Imagine, not entirely hypothetically, that you have a VMware ESXi 6.0 host that has disconnected from VMware vCenter due to an issue with the management agents on the host, but the virtual machines on the host are still running. Both the affected host and the VMs will show as "disconnected" in vCenter in this case. Attempts to reconnect from the vCenter side fail.

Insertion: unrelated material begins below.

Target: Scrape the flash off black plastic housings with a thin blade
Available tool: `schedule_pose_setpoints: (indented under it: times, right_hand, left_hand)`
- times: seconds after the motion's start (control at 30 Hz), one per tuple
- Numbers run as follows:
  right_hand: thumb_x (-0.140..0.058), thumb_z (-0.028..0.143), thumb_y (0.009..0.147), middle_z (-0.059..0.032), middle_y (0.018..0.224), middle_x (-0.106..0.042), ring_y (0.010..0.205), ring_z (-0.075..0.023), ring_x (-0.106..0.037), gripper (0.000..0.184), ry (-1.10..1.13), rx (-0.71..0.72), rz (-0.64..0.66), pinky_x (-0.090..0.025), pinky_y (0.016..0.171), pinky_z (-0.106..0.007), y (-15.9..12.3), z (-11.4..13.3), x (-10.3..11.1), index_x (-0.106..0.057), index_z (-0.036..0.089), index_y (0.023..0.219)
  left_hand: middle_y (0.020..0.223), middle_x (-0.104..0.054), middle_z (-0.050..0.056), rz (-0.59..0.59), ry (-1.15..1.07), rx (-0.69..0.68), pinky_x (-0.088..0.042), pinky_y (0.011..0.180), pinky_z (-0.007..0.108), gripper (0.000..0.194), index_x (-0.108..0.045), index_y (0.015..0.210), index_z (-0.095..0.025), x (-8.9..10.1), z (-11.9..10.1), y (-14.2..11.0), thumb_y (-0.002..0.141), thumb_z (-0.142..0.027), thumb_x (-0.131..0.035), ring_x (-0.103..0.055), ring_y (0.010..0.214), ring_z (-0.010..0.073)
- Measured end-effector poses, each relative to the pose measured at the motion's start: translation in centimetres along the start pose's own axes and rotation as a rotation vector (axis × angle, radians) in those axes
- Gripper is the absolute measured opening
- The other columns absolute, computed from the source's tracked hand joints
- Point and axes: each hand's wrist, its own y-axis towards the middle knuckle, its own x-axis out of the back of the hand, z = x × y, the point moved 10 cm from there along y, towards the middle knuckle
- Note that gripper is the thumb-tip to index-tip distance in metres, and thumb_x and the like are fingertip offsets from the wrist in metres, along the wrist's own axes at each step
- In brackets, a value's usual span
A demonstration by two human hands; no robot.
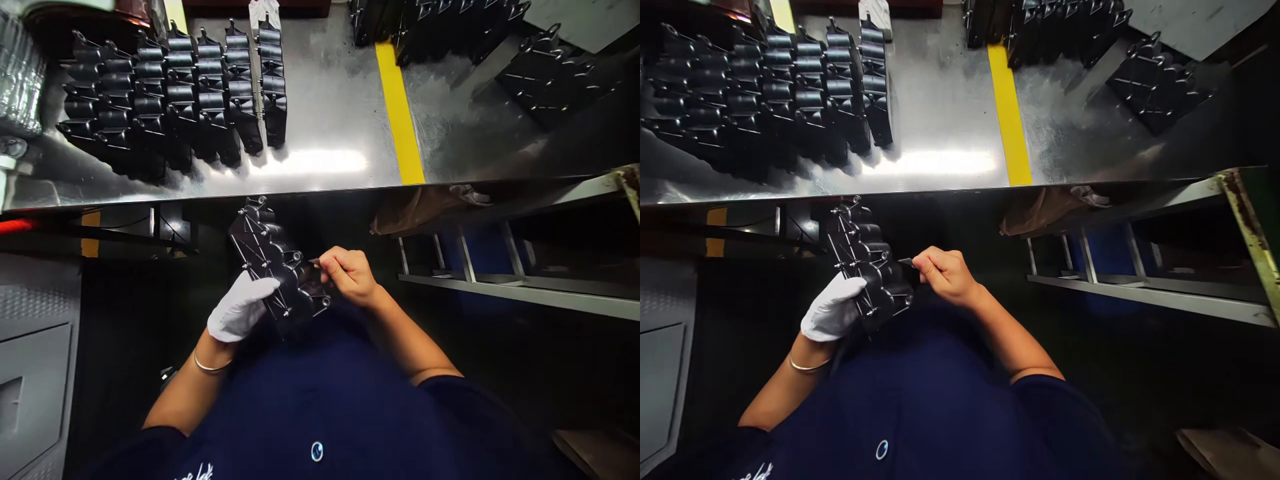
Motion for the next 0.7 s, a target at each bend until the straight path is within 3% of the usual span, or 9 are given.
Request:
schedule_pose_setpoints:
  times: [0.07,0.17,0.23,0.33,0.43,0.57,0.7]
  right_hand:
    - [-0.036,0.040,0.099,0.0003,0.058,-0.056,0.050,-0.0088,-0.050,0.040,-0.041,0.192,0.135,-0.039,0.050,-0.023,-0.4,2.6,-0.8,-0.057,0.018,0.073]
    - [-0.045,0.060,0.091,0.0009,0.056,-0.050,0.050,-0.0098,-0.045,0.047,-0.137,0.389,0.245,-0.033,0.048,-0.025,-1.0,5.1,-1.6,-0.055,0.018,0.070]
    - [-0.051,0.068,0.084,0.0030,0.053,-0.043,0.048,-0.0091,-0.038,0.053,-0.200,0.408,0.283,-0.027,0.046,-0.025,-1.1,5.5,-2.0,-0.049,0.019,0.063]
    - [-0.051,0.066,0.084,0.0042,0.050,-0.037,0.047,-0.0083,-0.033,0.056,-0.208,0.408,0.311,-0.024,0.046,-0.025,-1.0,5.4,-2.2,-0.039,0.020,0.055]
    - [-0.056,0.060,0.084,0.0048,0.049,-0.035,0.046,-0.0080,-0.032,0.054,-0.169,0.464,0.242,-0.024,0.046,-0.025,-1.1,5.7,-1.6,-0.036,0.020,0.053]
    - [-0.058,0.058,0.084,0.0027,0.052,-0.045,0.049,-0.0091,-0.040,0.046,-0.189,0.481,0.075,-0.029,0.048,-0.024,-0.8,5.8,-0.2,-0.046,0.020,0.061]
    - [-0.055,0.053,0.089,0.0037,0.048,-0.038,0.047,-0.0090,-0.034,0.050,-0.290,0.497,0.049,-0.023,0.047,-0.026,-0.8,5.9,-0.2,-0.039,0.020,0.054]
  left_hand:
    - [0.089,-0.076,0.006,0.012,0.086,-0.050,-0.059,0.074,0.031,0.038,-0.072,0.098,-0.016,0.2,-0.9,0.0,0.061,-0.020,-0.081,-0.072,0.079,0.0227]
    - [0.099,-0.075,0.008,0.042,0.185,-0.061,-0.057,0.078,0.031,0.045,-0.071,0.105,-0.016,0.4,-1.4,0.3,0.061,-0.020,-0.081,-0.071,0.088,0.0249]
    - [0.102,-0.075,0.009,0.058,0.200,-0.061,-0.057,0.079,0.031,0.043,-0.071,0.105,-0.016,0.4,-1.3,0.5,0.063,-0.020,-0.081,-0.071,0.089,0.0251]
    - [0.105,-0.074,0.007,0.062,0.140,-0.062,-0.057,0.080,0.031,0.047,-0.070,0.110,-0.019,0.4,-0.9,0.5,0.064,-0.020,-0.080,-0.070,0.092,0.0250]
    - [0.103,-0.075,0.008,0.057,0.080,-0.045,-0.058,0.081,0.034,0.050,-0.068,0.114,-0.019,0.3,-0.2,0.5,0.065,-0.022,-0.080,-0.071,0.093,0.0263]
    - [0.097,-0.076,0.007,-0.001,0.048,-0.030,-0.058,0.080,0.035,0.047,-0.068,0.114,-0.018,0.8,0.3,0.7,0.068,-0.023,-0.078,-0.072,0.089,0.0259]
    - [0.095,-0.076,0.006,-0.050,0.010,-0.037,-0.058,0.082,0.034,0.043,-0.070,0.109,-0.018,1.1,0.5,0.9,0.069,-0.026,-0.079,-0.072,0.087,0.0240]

The usual next steps are to check the management network (eg, from the ESXi DCUI) -- it was fine -- and then to try restarting the management agents in ESXi from the DCUI or a ssh shell, which in this not entirely hypothetical case hung for (literally) hours attempting to restart them. When you reach this point the usual advice is that the host has to be rebooted -- which is complicated because it has production VMs on it, and you cannot just vmotion those VMs to somewhere else.... because the connection to vCenter is broken :-(

If you are lucky enough to have:

  • ssh access to the affected ESXi host, so you can easily tell what is running there

  • your VMs hosted on shared storage

  • at least one other working ESXi host with capacity for the affected VMs connected to vCenter and the shared storage

  • ssh access to the working ESXi host

then there may be a relatively non-disruptive way out of this mess where you can cleanly shut down each VM and then start it up again on the working host even when the management agents are not working any more. (In our not entirely hypothetical case we got no response at all to any esxcli or vim-cmd or similar commands, including commands like df -- presumably because they all talk to the local management agents, which were wedged.)

To be able to move the affected VMs with the least downtime like this you need:

  • to know the path on the shared storage to the VM's .vmx file (typically something like /vmfs/volumes/..../VM/VM.vmx)

  • to know the port group on the vDS (distributed switch) for each interface of the VM

  • have a login (or contact that can login) to the VM and shut it down from within the guest OS

Hopefully you can find the first two in your provisioning database (in a larger environment), or someone will remember where the VMs are stored (in a smaller environment), otherwise you will need to find them by manually browsing your storage and vDS in vCenter. Do find out both of these things before shutting down the VM to minimise downtime of the affected VMs.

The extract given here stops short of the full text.